If surgical robot pioneer Intuitive Surgical (NASDAQ:ISRG) is going to keep its heady med-tech growth stock multiple, it has to do better than this. After logging just 4% revenue growth in 2013, Intuitive's announcement of a 24% drop to start 2014 is certainly not a step in the right direction. Some of the trouble may well be from transitory issues like weather and delays tied to hospitals awaiting new product rollouts, but Wall Street is not a forgiving place when high multiple growth stories stop delivering that growth.
The system shortfall seems explainable...
Intuitive Surgical warned the street that first-quarter revenue fell 24%, about 14% worse than the average sell-side estimate. Excluding deferrals tied to a system trade-out program, the revenue decline was more on the order of 19%, with the miss more on the order of 9%.
System sales were clearly a major component of the miss, as system revenue fell 59% in the first quarter (or 49% on an adjusted basis). U.S. system sales fell by more than half on a unit basis (45 versus 115). Anticipation of the new Xi system could have been behind some of this, but management also claimed that shifting U.S. hospital capital spending priorities with the Affordable Care Act was also a significant factor. I have my doubts about this, but reports from companies like Hologic, Stryker, GE, and Philips in the coming weeks should add some color to the hospital capital spending environment.

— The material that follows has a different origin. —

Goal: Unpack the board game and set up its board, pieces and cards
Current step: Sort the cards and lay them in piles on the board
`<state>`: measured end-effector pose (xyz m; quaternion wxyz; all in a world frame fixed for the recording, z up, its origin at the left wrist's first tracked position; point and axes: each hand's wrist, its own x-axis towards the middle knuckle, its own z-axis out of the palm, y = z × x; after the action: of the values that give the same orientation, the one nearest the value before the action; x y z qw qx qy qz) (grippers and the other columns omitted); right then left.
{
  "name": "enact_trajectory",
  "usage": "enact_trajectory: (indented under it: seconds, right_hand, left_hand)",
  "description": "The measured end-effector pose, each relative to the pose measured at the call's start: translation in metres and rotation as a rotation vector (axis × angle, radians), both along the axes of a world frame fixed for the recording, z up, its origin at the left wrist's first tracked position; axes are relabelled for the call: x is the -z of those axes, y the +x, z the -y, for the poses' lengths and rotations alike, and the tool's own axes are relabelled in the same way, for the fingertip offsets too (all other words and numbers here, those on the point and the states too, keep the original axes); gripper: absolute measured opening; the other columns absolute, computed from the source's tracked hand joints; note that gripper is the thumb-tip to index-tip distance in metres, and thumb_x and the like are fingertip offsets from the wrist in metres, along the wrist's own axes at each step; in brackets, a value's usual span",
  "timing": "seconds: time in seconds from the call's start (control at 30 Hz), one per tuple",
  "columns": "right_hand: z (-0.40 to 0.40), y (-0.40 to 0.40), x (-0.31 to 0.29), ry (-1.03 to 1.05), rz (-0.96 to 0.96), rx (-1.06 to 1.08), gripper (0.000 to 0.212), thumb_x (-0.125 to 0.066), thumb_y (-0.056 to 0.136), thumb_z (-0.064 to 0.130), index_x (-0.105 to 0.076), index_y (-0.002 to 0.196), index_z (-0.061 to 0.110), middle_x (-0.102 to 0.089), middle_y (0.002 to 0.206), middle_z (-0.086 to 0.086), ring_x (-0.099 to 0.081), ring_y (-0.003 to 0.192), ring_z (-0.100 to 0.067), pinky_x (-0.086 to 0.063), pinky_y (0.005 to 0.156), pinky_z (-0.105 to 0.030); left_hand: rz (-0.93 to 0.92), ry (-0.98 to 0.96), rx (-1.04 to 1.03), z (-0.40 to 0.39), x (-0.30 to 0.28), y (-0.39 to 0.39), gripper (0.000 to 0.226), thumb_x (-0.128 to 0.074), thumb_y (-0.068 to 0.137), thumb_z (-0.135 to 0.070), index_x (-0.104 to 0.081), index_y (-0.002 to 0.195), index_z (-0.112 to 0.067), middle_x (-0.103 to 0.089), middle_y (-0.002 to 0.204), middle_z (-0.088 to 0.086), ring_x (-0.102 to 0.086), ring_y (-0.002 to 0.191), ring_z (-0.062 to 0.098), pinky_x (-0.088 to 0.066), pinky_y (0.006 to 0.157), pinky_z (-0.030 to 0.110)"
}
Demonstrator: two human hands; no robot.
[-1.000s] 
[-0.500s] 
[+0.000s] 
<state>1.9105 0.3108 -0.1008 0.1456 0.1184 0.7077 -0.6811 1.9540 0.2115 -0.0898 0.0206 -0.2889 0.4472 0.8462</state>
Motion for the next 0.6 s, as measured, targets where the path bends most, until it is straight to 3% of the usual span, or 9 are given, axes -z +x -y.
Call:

The procedures shortfall not so much
Capital equipment sales can be squirrelly, but the relative weakness in procedure volume growth is a little more problematic. Instrument and accessories sales declined 2% in the first quarter, with procedure volume growth of 7%. That was about 3% weaker than the sell-side expected, as well as a notable deceleration from the 12% year-over-year procedure volume growth in the fourth quarter.
U.S. gynecological procedure volume fell by low single digits, and it has to be asked whether the negative press about complication rates is starting to impact utilization. Neither Johnson & Johnson (NYSE:JNJ) nor Covidien (UNKNOWN:COV.DL) typically give mid-quarter updates, nor do they address specific procedure volumes (like gynecological procedures). That said, if these surgical business show the same sort of mid-to-high single-digit growth they've been reporting, it doesn't reflect so well on Intuitive's momentum.
The new Xi system looks like a winner
Intuitive did recently introduce a new system, the Xi, that has some real promise. This boom-mounted system uses very different architecture than the Si and Si-e systems, and it offers important advantages for general surgery like multi-quadrant capabilities and single port surgery (in the brochure, but not yet approved).
At a SAGES meeting that was pretty quiet for Johnson & Johnson and Covidien, Intuitive's Xi definitely got some attention. It is unlikely this system is going to replace the Si or Si-e, rather most hospitals will buy it to augment their existing robotic surgery programs and use it in more complicated cases.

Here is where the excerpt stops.